Start of EXERCISE INPUT

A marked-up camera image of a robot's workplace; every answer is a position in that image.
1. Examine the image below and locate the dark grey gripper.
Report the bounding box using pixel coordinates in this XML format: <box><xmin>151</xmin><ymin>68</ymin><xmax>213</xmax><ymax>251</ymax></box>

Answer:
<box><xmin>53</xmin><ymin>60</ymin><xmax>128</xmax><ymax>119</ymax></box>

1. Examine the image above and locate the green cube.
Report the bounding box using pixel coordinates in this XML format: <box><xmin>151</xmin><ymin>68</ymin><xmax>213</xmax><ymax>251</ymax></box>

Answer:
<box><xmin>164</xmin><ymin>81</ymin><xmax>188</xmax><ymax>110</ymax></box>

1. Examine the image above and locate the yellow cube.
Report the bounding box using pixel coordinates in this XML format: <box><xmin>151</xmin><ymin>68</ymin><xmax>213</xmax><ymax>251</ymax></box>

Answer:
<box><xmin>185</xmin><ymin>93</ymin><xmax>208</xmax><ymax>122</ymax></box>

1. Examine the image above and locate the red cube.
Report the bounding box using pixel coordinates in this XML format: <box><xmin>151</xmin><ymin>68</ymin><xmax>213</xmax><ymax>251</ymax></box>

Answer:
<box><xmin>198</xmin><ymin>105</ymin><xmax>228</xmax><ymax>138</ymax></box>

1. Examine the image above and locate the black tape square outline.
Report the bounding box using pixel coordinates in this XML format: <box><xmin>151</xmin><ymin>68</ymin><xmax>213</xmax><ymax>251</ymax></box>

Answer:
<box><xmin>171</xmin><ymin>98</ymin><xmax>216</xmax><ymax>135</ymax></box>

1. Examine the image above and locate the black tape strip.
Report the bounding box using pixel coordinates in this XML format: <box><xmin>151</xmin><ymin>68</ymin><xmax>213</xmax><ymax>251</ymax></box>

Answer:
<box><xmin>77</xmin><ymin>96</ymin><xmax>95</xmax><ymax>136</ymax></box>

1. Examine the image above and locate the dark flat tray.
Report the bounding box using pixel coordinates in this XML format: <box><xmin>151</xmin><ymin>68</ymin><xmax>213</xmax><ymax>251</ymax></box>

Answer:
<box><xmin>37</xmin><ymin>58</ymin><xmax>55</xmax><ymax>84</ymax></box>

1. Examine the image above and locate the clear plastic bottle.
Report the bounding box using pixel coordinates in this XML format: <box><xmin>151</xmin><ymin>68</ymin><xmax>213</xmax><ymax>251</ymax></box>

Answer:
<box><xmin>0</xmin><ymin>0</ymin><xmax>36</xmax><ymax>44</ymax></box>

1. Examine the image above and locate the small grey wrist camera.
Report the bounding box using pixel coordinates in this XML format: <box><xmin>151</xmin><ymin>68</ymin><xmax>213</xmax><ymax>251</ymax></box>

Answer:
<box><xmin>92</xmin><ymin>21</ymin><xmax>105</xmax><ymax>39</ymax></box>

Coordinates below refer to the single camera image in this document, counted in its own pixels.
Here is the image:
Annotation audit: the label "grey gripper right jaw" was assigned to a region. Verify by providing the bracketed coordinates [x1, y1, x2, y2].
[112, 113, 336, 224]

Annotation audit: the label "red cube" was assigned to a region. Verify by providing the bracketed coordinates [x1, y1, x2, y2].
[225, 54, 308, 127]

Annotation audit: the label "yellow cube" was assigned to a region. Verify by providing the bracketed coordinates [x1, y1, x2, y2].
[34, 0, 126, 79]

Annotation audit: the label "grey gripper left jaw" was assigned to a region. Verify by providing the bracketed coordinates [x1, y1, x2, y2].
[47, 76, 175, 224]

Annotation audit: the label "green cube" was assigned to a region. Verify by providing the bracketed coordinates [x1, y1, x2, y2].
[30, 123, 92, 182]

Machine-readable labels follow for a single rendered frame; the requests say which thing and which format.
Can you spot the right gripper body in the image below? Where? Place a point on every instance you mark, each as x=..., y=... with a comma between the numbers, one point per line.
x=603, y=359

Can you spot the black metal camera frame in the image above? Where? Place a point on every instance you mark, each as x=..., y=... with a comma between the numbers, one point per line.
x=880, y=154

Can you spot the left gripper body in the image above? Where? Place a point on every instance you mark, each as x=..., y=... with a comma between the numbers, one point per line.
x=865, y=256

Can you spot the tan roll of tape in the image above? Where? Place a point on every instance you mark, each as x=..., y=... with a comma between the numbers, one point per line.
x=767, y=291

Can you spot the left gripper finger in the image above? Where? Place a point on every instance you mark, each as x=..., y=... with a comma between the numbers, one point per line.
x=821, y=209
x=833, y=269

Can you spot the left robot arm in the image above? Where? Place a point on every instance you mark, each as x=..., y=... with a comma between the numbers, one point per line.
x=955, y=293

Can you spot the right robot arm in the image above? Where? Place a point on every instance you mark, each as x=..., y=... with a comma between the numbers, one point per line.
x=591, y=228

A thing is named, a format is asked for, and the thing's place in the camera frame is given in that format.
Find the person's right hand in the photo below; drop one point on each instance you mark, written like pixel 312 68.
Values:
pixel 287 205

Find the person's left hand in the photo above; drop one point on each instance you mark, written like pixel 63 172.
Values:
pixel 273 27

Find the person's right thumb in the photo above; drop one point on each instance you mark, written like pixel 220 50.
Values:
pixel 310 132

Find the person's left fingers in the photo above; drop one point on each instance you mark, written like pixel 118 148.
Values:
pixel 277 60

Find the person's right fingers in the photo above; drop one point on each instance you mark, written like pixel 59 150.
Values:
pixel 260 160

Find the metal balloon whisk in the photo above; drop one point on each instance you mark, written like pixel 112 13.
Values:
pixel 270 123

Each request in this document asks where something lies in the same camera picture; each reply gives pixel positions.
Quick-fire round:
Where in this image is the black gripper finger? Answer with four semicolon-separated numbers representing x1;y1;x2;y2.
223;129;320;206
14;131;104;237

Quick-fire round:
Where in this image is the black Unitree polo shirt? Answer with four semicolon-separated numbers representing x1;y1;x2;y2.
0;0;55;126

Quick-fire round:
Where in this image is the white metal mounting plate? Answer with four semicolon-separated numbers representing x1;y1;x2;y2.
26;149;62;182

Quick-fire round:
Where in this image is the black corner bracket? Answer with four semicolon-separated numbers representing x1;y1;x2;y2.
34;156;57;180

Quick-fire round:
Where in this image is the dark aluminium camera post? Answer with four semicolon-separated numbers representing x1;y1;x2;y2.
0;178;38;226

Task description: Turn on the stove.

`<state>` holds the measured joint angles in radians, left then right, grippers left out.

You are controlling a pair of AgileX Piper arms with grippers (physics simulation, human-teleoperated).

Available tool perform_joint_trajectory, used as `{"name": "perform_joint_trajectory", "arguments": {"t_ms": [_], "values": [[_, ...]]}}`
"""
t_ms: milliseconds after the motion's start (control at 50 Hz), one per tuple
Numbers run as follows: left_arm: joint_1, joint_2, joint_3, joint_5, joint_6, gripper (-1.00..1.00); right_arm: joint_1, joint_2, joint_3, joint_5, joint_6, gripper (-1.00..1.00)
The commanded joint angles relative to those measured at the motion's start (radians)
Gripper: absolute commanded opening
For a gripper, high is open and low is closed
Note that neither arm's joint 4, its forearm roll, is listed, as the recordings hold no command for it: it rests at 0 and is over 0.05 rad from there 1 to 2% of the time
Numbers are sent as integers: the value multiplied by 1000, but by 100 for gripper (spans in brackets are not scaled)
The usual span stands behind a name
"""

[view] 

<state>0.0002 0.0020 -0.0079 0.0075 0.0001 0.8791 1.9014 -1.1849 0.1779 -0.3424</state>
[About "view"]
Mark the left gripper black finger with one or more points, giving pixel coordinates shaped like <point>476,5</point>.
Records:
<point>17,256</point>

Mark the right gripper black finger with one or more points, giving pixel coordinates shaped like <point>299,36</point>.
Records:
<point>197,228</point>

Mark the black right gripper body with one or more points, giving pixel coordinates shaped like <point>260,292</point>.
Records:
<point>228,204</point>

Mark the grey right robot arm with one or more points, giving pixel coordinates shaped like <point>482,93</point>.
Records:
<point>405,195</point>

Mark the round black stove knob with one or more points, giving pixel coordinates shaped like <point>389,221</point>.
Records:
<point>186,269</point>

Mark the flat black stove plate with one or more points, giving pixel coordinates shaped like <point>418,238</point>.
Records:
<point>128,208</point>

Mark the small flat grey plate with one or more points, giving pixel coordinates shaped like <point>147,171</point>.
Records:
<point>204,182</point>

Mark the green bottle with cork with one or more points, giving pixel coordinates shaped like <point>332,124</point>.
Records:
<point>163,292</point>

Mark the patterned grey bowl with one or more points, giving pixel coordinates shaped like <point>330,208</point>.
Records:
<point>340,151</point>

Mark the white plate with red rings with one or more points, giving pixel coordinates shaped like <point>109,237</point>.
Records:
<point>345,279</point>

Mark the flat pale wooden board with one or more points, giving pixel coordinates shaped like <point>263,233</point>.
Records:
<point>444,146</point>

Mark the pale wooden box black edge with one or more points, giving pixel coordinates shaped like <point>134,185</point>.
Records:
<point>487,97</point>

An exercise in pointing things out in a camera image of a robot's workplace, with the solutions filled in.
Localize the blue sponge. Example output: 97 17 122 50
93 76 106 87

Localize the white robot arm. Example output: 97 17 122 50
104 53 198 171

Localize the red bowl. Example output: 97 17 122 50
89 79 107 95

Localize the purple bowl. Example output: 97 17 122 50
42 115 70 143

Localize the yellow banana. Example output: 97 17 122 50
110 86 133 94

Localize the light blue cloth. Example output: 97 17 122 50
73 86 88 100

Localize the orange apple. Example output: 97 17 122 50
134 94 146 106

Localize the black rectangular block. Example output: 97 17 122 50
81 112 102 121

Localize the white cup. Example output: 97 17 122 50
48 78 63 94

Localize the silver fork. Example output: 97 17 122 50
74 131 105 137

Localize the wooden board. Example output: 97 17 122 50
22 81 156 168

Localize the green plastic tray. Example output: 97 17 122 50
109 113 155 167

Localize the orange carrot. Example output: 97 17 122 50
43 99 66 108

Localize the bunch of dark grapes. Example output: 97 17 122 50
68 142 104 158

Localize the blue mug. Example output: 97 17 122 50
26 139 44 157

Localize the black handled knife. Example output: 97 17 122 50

End of EXERCISE INPUT

--- WORK REQUIRED ---
Work through the data above line by line and give the number of lines in which "pale" occurs. Add nothing else.

--- RESPONSE TO THIS TASK ---
2